**Collected data**
== Segment start ==

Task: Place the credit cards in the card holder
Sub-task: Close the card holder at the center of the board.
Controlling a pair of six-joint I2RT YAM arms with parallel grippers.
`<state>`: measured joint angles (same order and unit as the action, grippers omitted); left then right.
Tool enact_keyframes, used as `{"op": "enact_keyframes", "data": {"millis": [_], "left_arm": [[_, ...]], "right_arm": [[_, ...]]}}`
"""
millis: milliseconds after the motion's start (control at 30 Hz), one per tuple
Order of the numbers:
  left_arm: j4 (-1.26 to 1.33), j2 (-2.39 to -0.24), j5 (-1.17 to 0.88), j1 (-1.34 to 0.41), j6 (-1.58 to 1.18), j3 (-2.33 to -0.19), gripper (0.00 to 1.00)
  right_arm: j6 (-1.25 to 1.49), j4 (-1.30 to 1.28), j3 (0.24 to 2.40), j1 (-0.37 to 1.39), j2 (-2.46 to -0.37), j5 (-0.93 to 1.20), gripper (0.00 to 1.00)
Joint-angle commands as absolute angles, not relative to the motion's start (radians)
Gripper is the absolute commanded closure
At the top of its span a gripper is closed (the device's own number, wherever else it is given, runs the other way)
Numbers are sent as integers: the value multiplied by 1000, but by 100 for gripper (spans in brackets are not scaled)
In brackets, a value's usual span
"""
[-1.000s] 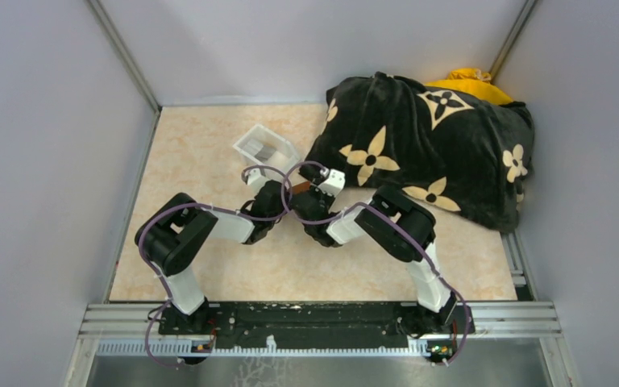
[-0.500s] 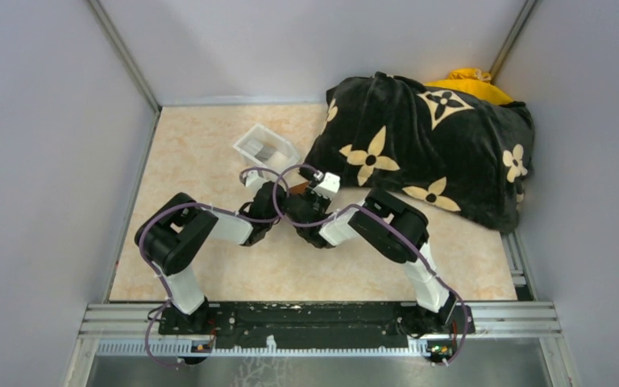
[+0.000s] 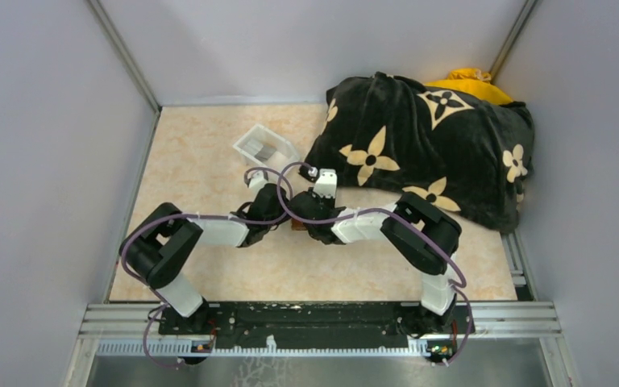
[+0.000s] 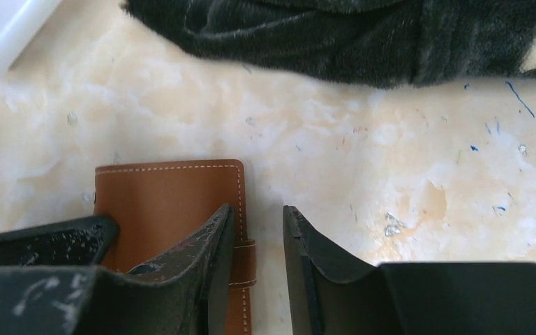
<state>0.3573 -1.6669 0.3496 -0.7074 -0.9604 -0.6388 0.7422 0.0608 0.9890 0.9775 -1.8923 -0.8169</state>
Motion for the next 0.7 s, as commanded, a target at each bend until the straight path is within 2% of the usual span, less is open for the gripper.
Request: {"op": "enact_keyframes", "data": {"millis": [0,233,400,567,667], "left_arm": [[158,-1663,336,-716,-893,-606,65],[186,-1561,396,-716,-834,-607,49],[184,-1471,451,-716,-778,-605,42],[183,-1363,498,-716,-732,-564,38],[188,-1286,514,-716,-728,-507,37]], "right_arm": [[662,-233,933,972,-1886,-630,67],[577,-184,956,917,-1792,-641,66],[494,-147,969,896,-1695,-658,65],[435,-119,943,894,-1543,-652,64],[432,-133,919,894,-1463,-663,48]]}}
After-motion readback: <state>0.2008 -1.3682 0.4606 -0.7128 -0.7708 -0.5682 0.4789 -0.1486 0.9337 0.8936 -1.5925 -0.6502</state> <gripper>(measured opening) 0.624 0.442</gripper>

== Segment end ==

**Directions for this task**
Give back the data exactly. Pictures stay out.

**The answer**
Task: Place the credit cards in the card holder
Sub-task: Close the card holder at the center of the board.
Controlling a pair of six-joint I2RT YAM arms with parallel grippers.
`<state>`: measured joint angles (same order and unit as the action, grippers omitted); left then right.
Tool enact_keyframes, used as `{"op": "enact_keyframes", "data": {"millis": [_], "left_arm": [[_, ...]], "right_arm": [[_, ...]]}}`
"""
millis: milliseconds after the motion's start (control at 30 Hz), one per tuple
Order of the numbers:
  left_arm: j4 (-1.26 to 1.33), j2 (-2.39 to -0.24), j5 (-1.17 to 0.88), j1 (-1.34 to 0.41), j6 (-1.58 to 1.18), j3 (-2.33 to -0.19), gripper (0.00 to 1.00)
  right_arm: j6 (-1.25 to 1.49), j4 (-1.30 to 1.28), j3 (0.24 to 2.40), j1 (-0.37 to 1.39), j2 (-2.46 to -0.37), j5 (-0.93 to 1.20), gripper (0.00 to 1.00)
Joint-angle commands as absolute angles, not relative to the motion's start (radians)
Gripper is the absolute commanded closure
At the top of its span a gripper is closed (the device's own number, wherever else it is given, runs the other way)
Numbers are sent as integers: the value multiplied by 1000, but by 100 for gripper (spans in brackets are not scaled)
In brackets, a value's usual span
"""
[-1.000s] 
[-0.500s] 
[+0.000s] 
[+0.000s] 
<state>0.3573 -1.6669 0.3496 -0.7074 -0.9604 -0.6388 0.7422 0.0608 0.9890 0.9775 -1.8923 -0.8169</state>
Motion for the next 0.7 s, as commanded, a target at each bend until the straight path is within 2% of the usual span, less is open for the gripper.
Request: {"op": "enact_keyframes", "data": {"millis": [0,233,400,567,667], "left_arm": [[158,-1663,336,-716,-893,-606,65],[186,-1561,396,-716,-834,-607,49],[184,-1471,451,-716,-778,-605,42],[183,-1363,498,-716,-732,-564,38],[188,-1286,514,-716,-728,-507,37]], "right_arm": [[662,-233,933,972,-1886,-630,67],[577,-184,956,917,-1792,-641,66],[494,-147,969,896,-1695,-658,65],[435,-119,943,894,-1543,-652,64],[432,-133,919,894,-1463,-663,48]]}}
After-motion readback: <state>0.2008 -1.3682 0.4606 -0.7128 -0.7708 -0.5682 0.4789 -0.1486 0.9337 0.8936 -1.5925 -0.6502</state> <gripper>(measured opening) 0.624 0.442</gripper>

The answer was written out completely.